* TASK
Copy the lines below exactly. Start at the first and finish with the line containing "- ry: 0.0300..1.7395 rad".

* COLLECTED MATERIAL
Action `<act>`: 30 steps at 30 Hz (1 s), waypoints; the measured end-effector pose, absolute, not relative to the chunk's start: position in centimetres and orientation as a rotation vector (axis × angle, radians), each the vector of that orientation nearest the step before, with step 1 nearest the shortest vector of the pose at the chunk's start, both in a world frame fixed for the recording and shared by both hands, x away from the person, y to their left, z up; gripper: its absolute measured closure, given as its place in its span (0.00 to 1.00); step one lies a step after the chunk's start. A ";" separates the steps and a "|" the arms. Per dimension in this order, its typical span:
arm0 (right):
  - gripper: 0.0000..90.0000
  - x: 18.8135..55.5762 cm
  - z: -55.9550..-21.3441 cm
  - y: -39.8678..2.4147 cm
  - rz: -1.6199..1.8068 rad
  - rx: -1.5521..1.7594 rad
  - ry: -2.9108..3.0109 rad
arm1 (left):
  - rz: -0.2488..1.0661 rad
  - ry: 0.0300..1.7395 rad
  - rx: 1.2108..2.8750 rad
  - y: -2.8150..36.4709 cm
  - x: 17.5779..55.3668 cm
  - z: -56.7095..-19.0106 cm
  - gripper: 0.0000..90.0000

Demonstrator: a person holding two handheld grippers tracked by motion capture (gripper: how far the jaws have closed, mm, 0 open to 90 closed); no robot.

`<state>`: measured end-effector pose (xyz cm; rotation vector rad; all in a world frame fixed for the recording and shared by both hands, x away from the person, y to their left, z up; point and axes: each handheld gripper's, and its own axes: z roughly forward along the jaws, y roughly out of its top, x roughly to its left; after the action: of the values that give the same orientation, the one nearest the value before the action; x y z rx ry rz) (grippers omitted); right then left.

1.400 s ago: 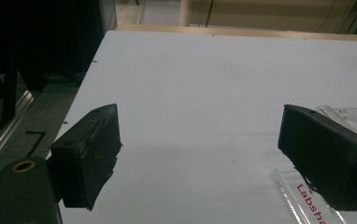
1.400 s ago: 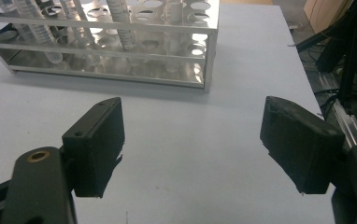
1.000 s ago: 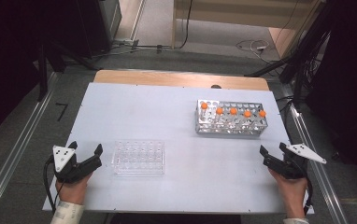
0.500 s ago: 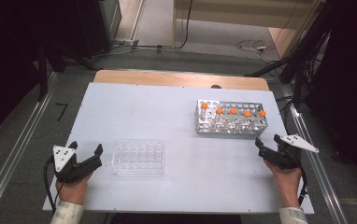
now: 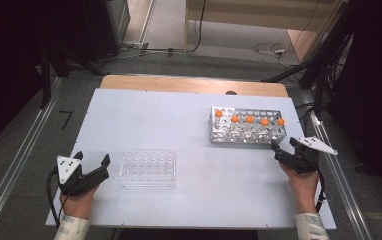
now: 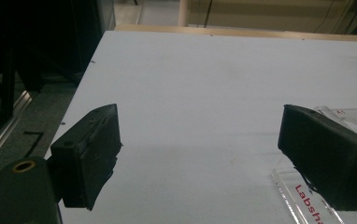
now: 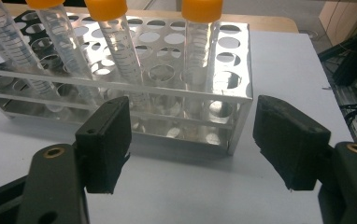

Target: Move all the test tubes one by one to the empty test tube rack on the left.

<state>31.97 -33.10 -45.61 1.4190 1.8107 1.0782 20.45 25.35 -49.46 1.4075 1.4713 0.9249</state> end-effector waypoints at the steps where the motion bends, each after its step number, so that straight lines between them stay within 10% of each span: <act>1: 0.31 32.2 -45.6 -33.0 1.080 1.418 1.811 | 0.925 1.471 1.407 25.4 20.4 -49.5 0.15; 30: 0.70 36.5 -45.8 -31.9 1.045 1.415 1.770 | 0.927 1.480 1.404 25.6 20.4 -49.5 0.15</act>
<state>36.47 -31.94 -45.83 1.4149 1.7699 1.0453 20.41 25.57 -49.51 1.4041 1.4802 0.9267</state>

* RESULT
Action `<act>`: 30 steps at 30 Hz (1 s), waypoints; the measured end-effector pose, absolute, not relative to the chunk's start: position in centimetres and orientation as a rotation vector (axis × angle, radians), each the vector of that orientation nearest the step before, with step 1 nearest the shortest vector of the pose at the chunk's start, both in a world frame fixed for the recording and shared by both hands, x away from the person, y to their left, z up; gripper: its absolute measured closure, given as its place in its span (0.00 to 1.00); step one lies a step after the chunk's start. A ";" separates the steps and a "|" the arms. Per dimension in this order, its typical span:
arm0 (right):
  - gripper: 0.0000..90.0000
  - x: 18.8135..55.5762 cm
  - z: -55.9550..-21.3441 cm
  - y: -39.8678..2.4147 cm
  - rz: -1.6199..1.8068 rad
  - rx: -1.5521..1.7594 rad
  - ry: -2.9108..3.0109 rad
arm1 (left):
  - rz: -0.2488..1.0661 rad
  - ry: 0.0300..1.7395 rad

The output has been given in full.